Szefowa polskiego MSZ Anna Fotyga stoi na stanowisku, że nie odmówiła przyjazdu do Rosji, ale brak woli porozumienia po stronie rosyjskiej uniemożliwia odbycie podróży właśnie teraz. Wczoraj w Warszawie tłumaczyła, że takie wizyty są długo i skrupulatnie przygotowywane na poziomach eksperckich. - Przed wizytą pana Ławrowa trwały kilkumiesięczne konsultacje ekspertów obydwu ministerstw - tłumaczyła na konferencji prasowej. - Zaproszenie nadal jest ważne, ale w tej chwili stan naszych stosunków nie jest stanem, który pozwalałby na podsumowanie go wizytą ministra spraw zagranicznych - oświadczyła z kolei w programie TVP 1 "Z refleksem". Przypomniała, że w relacjach polsko-rosyjskich nadal są sprawy niezałatwione, a wśród nich najbardziej bolesna - obowiązujące embargo na polskie produkty, co sprawia, że "nie jest to stosowny moment do oficjalnego wydarzenia". - W tej chwili w polskim imieniu rozmawia Unia Europejska, wobec tego rozmowy bilateralne w tym momencie powinny zostać wstrzymane - powiedziała. Zdaniem posła Mańki, Warszawa powinna zadbać o stosunki bilateralne z Rosją, a nie liczyć na UE. - Powinniśmy poszukiwać rozwiązań w dialogu, a nie w manifestowaniu swojej często niechęci albo w budowaniu siły tam, gdzie jej nie mamy - przyznał Mańka.

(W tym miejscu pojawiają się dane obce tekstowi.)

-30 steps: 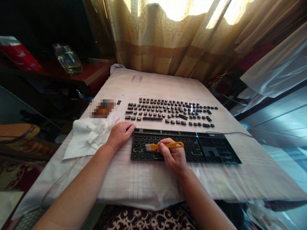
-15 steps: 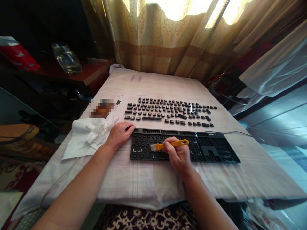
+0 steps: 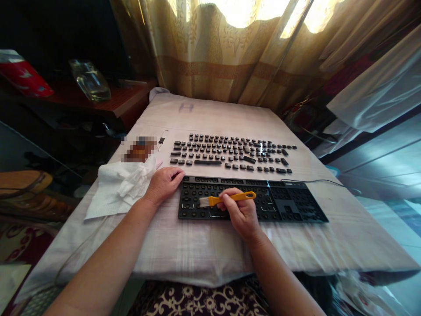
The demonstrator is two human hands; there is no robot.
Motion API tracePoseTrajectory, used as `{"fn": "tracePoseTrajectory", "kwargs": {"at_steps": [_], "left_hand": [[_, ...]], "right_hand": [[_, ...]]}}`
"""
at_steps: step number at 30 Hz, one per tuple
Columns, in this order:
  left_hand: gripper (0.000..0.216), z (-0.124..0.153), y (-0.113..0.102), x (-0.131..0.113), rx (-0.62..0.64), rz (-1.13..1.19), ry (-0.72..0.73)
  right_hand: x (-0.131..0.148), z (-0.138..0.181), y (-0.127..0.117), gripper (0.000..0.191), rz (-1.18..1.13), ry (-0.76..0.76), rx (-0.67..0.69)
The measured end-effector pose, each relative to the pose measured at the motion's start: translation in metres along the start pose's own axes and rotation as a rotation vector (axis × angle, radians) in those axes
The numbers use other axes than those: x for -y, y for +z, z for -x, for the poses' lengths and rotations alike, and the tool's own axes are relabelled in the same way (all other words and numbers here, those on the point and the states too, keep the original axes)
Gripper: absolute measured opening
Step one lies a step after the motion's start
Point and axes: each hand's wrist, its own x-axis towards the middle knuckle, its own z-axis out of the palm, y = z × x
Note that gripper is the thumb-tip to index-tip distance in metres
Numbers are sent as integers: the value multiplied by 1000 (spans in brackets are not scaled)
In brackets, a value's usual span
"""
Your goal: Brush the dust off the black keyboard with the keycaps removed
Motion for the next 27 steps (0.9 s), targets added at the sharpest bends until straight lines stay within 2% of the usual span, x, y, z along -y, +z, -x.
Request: {"fn": "tracePoseTrajectory", "kwargs": {"at_steps": [5, 10, 13, 19, 22, 27], "left_hand": [[29, -1, 0, 1, 10, 0, 0], [30, -1, 0, 0, 1, 6, -3], [31, -1, 0, 0, 0, 5, -4], [30, -1, 0, 0, 3, 2, 5], [30, 0, 0, 1, 3, 2, 4], [31, 0, 1, 1, 9, 2, -6]], "right_hand": [[-7, 1, 2, 16, 26, -13, -72], [-5, 0, 4, 16, 152, -113, 10], [-3, -1, 4, 16, 184, -124, 50], [-8, 1, 3, 14, 54, -75, -13], [-6, 2, 2, 16, 102, -89, -43], [3, 0, 2, 20, 212, -152, 28]]}}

Podobnego zdania jest Bronisław Komorowski (PO), który uważa, że Polska prowadzi niezwykle ryzykowną politykę wobec Rosji. - Bardzo ryzykownie, ale czy dobrze, to się okaże po efektach - oświadczył w programie III Polskiego Radia.
Rosja tymczasem doskonale wykorzystuje różnicę zdań wśród polskich władz i robi wszystko, by wykreować się na ofiarę tego konfliktu. Doradca Władimira Putina Siergiej Jastrzembski jeszcze przed szczytem przedstawił Polskę jako partnera niewykazującego się wolą rozmowy, a polskie władze jako "zarażone bakcylem rusofobii".

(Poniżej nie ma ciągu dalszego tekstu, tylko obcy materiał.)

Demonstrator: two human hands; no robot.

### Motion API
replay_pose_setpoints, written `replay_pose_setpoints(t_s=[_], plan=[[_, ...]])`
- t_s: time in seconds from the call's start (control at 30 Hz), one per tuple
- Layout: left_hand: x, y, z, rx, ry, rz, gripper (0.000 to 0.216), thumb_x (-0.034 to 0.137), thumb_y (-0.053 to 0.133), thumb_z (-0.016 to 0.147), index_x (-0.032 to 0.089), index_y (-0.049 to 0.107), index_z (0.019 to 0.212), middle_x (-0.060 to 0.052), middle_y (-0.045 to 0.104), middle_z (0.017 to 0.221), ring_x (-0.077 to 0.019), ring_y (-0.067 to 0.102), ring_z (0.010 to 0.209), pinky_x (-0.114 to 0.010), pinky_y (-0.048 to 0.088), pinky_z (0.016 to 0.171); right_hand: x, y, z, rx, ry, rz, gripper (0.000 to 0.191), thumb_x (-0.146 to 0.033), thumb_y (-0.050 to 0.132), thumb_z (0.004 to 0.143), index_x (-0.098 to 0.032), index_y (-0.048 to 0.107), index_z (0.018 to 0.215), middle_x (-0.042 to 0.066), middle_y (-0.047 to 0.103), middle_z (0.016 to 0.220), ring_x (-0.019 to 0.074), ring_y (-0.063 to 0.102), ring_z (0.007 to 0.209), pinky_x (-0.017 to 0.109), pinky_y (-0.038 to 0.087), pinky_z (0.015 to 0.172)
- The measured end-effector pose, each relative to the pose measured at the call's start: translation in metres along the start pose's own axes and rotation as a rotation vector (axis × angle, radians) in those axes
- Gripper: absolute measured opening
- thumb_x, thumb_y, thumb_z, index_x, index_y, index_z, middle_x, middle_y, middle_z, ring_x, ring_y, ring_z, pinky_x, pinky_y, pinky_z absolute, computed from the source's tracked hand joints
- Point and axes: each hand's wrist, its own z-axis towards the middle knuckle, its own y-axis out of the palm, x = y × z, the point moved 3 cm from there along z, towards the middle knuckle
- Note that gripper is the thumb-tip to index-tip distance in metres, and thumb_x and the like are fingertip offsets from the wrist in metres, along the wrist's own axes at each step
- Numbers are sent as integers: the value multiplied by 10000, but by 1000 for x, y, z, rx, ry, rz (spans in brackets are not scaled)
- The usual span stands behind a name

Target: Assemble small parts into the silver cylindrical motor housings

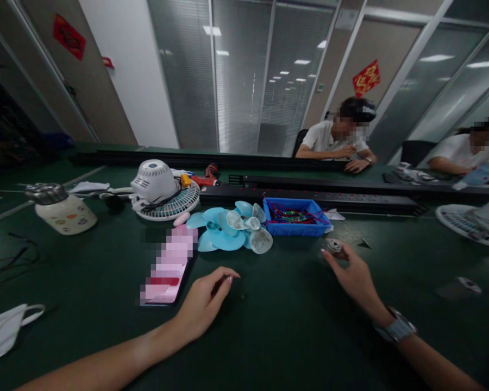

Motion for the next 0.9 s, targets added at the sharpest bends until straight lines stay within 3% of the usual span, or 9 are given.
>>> replay_pose_setpoints(t_s=[0.13, 0.27, 0.43, 0.5, 0.53, 0.6, 0.7, 0.77, 0.9], plan=[[-1, -4, 1, 56, -32, -81, 255, 332, 369, 973, 185, 560, 891, 18, 526, 699, -154, 501, 630, -251, 367, 592, 45, -9, 15, 49, 68, -70, 563, -630, 565, 784, -168, 608, 1102, 125, 721, 975, 272, 692, 851, 407, 539, 779], [-5, -2, -1, 48, -44, -138, 230, 300, 350, 969, 194, 484, 816, 30, 465, 667, -148, 461, 613, -251, 351, 581, 54, -6, 14, -10, 69, -76, 566, -627, 564, 799, -160, 598, 1118, 117, 718, 955, 252, 691, 818, 381, 540, 747], [-6, -2, -1, 29, -48, -157, 247, 299, 330, 970, 200, 442, 773, 33, 442, 663, -145, 439, 603, -258, 340, 581, 12, -19, 1, 278, -97, -256, 752, -619, 628, 752, -103, 488, 1280, 208, 605, 1183, 332, 611, 1025, 505, 457, 889], [-5, -2, 0, 33, -47, -164, 257, 306, 314, 970, 205, 425, 761, 36, 430, 656, -144, 428, 595, -259, 335, 579, -25, -20, -14, 340, -241, -289, 649, -531, 647, 782, -128, 501, 1269, 191, 588, 1194, 332, 568, 1082, 523, 399, 945], [-4, -2, 0, 39, -46, -167, 259, 309, 309, 969, 207, 418, 757, 38, 423, 650, -144, 420, 589, -260, 331, 575, -45, -15, -23, 273, -318, -258, 535, -473, 637, 815, -155, 532, 1232, 162, 607, 1155, 308, 569, 1071, 499, 394, 949], [-5, -2, 1, 52, -45, -173, 254, 313, 305, 964, 210, 407, 756, 42, 408, 639, -144, 405, 580, -260, 322, 568, -84, 5, -43, -87, -429, -136, 342, -386, 601, 871, -219, 587, 1169, 84, 650, 1032, 230, 600, 958, 408, 427, 887], [-7, -1, 0, 79, -41, -179, 254, 322, 304, 961, 212, 399, 753, 46, 391, 632, -145, 389, 578, -260, 310, 564, -125, 46, -70, -621, -424, 22, 373, -425, 627, 866, -284, 610, 1212, 5, 663, 881, 160, 602, 789, 306, 443, 746], [-9, 0, 0, 84, -38, -178, 262, 327, 300, 963, 212, 397, 749, 47, 385, 633, -146, 386, 583, -261, 306, 566, -139, 67, -78, -741, -424, 46, 415, -479, 673, 824, -307, 640, 1200, -15, 658, 819, 152, 595, 752, 288, 424, 706], [-11, -1, 2, 78, -35, -164, 265, 333, 299, 963, 211, 404, 753, 45, 383, 639, -149, 387, 590, -264, 308, 570, -143, 90, -73, -732, -432, 21, 224, -462, 677, 830, -341, 740, 1008, -33, 640, 751, 132, 583, 712, 270, 391, 677]])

Embargo to sprawa polityczna, nie gospodarcza
Tymczasem polscy producenci mięsa i żywności pochodzenia zwierzęcego poważnie tracą na rosyjskim embargu. - Straty idą w setki milionów dolarów, bo eksport mięsa kształtował się w granicach kilkuset milionów w skali roku. Problem polega dziś na tym, że jeśli ktoś ma pieniądze, a Rosjanie je mają, nie ma problemów z kupieniem mięsa spoza Polski. Natomiast jeśli dany zakład mięsny wypada z naszego rynku, na jego miejsce natychmiast wchodzą firmy np. niemieckie czy włoskie - stwierdza Janusz Szewczak, analityk ekonomiczny. Jak poinformowała nas dr hab. Jadwiga Seremak-Bulge z Zakładu Badań Rynkowych Instytutu Ekonomiki Rolnictwa i Gospodarki Żywnościowej, straty dla polskiego rynku mleczarskiego w wyniku rosyjskiego embarga nie są duże, dlatego że 37 zakładów ma prawo do sprzedaży na rynki rosyjskie. - Jest to prawdopodobnie efektem tego, że Rosja ma niedobór produktów mleczarskich. Ponadto polskie zakłady mleczarskie eksportują głównie do państw Unii Europejskiej - wskazuje dr Seremak-Bulge.
Polska ma obecnie niemal dwukrotnie wyższy deficyt od eksportu w relacjach handlowych z Rosją, co wynika przede wszystkim z dużego rosyjskiego importu paliw i energii, czyli ropy naftowej i gazu.